Professor Jong-Soo Rhyee's research team at the Department of Applied Physics has presented a new approach to significantly improve the thermal stability of thermoelectric materials

The thermoelectric effect refers to the phenomenon in which heat and electricity are converted to each other. Thermoelectric materials are eco-friendly energy conversion materials that convert heat into electricity and use it for power generation or use electricity to generate temperature differences to cool the surroundings. As of late, the performance index of thermoelectric materials has increased significantly, resulting in the launch of refrigerators incorporating thermoelectric effects. However, the problem of thermal instability of the material operating at high temperatures still remains to be resolved.
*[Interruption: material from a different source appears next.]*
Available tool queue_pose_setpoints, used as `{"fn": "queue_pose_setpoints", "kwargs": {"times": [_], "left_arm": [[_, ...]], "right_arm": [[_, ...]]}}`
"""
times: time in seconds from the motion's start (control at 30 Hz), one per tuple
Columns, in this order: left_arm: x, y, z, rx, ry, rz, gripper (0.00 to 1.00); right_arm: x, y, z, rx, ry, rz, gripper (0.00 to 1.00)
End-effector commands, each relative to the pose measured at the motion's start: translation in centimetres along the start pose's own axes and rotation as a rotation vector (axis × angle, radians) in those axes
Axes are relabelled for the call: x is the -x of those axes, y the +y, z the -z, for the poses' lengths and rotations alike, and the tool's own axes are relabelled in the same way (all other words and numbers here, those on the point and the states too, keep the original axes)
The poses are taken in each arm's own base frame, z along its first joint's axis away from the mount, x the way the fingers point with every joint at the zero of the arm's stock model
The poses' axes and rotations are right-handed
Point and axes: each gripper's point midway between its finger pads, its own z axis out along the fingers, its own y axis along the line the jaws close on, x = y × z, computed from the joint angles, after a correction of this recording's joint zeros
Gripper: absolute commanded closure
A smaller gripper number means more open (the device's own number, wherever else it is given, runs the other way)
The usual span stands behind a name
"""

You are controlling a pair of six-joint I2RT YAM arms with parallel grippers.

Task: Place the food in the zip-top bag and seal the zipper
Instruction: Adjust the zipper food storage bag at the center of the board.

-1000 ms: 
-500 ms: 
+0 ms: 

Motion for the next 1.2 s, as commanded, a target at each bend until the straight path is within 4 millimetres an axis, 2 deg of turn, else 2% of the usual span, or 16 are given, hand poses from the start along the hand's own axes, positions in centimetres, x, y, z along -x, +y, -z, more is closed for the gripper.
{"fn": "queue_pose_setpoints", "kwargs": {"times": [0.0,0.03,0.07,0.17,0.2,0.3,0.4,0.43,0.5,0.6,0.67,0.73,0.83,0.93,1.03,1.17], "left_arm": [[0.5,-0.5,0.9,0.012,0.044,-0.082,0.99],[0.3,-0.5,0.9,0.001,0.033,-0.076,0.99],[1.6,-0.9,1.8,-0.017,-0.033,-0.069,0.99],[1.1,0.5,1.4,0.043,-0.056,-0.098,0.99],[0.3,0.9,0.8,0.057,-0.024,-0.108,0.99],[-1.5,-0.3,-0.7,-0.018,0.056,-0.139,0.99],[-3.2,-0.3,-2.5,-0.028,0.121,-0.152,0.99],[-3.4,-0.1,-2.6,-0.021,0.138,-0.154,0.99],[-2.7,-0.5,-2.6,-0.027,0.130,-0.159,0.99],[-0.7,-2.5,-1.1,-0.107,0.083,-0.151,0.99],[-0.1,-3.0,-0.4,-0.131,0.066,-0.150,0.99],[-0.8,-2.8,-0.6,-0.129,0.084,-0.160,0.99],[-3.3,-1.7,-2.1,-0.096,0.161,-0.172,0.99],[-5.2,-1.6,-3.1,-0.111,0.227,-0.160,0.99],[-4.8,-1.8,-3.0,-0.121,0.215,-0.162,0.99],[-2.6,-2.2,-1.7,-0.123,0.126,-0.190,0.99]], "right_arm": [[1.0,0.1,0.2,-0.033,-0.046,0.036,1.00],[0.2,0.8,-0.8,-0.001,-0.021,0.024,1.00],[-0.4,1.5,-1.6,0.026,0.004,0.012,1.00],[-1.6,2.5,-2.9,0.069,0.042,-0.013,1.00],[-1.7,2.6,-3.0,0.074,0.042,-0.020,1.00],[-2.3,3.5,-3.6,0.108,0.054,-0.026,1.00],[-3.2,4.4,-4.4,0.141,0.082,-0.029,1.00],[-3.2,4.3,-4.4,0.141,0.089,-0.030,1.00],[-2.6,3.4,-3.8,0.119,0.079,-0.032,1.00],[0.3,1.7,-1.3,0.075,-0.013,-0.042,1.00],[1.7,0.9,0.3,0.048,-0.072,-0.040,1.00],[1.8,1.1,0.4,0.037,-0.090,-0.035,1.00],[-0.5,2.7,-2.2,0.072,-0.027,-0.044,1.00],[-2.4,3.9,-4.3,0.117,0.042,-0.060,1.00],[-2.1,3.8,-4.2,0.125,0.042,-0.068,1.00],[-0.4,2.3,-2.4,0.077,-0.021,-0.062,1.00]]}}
The research team headed by Professor Rhyee including Dr. Jin-hee Kim, and Dr. Jae-hyun Yoon took a different approach to the problem. With conventional thermoelectric materials, the silver-tellurium (Ag2Te) and antimony-tellurium (Sb2Te3) phases tend to separate at high temperatures, and electrons and holes become entangled, resulting in poor thermoelectric performance. The research team took advantage of this phase separation phenomenon and applied a thermal cycling process by quickly going back and forth between high temperature and room temperature under the condition that the phase separation was stabilized and there was no performance degradation. As a result, the particles of the thermoelectric material were thermally decomposed and stabilized. The metastable phase created in this process was thermally stabilized and showed stable characteristics thereafter. Professor Rhyee explained, “This is the result of increasing performance by exploiting the instability of the material.”
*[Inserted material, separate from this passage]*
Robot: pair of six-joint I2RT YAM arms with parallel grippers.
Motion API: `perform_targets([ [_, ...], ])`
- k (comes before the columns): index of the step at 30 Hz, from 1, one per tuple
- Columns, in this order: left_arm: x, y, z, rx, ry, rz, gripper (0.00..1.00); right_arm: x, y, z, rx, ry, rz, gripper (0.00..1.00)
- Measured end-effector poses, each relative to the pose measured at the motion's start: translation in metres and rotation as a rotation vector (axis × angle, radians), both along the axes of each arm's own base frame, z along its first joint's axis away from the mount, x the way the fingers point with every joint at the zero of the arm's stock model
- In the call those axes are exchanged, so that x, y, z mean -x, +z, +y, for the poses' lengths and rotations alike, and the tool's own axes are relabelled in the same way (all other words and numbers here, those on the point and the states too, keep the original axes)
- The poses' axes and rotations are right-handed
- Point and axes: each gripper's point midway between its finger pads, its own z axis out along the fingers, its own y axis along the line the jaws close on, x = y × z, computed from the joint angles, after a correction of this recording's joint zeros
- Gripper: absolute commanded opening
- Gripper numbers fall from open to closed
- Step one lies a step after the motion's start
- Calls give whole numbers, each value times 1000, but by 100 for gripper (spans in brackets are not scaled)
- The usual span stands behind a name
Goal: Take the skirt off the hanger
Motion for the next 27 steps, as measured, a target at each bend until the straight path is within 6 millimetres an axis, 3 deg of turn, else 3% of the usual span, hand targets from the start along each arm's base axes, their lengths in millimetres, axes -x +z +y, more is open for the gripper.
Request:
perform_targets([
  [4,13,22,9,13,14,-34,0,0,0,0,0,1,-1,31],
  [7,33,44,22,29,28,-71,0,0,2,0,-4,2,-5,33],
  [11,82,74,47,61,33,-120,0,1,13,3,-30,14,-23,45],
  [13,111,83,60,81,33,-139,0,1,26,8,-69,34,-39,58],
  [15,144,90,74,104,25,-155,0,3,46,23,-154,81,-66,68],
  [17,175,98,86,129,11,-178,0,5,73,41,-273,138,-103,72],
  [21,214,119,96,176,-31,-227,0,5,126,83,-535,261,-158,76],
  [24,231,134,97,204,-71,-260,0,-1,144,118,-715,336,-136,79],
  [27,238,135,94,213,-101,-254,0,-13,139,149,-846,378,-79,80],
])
Increasing thermal stability and energy efficiency by exploiting the inherent instability of the material
High-efficiency thermoelectric modules with improved thermal stability increase energy efficiency through electrical energy conversion. This thermoelectric module is expected to contribute greatly to achieving carbon neutrality by allowing various new and renewable energies, such as solar heat, geothermal heat, and waste heat, to be converted into electricity more easily and efficiently. For example, if these thermoelectric modules are applied in a solar power generation system, more power can be produced by efficiently converting the solar heat absorbed during the day into electricity. This not only maximizes the efficiency of energy resources, but also reduces fossil fuel use and greatly contributes to environmental protection.
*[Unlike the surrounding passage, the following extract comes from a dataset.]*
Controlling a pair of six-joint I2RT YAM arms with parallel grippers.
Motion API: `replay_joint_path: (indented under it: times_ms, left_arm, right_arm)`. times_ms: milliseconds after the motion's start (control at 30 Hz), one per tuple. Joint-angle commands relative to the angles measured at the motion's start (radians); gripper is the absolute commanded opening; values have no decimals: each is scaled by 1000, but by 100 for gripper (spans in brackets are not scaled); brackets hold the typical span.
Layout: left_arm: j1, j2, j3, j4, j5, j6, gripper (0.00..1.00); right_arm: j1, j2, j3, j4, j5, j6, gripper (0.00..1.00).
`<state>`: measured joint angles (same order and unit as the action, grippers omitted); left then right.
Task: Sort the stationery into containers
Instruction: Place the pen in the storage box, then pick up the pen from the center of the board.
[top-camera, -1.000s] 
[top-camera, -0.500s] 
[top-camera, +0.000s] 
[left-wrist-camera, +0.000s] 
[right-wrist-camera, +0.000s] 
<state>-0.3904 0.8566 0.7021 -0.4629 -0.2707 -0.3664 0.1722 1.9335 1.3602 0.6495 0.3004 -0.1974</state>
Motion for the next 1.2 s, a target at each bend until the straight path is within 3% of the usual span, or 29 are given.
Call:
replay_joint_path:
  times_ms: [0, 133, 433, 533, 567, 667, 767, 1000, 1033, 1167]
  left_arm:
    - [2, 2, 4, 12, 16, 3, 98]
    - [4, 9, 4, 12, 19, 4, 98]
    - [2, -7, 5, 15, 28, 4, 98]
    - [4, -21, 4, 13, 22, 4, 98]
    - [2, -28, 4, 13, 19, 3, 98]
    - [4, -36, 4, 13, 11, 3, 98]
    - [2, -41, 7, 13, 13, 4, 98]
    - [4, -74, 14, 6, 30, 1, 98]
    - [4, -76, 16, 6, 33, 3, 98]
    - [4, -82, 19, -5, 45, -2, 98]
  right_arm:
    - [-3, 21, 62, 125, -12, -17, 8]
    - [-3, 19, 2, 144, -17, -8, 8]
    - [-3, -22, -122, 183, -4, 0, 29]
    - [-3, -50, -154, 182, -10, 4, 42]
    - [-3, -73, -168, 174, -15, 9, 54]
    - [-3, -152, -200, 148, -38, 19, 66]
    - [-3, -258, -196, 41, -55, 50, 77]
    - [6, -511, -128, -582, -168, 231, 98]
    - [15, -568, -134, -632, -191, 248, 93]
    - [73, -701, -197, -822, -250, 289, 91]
Changes in the industrial field are also expected. By converting waste heat generated from industrial machines or processes into electricity, energy loss can be minimized with a reduction in overall power consumption. The characteristics of thermoelectric materials allow them to be used even in extreme environments, so they are expected to be applied in a variety of fields.

Professor Rhyee, who led the research, explained the significance of the research and said, “We improved the thermal stability of thermoelectric materials in a quite simple way. This is a good result obtained through an out-of-the-box thinking.” He plans to continue to work on developing various application technologies utilizing the thermoelectric effect. This study was published in the May issue of Advanced Functional Materials, a world-renowned journal in the field of applied physics, under the title “Enhancement of Phase Stability and Thermoelectric Performance of Meta-Stable AgSbTe2 by Thermal Cycling Process.” The research was conducted with support from the National Research Foundation of Korea.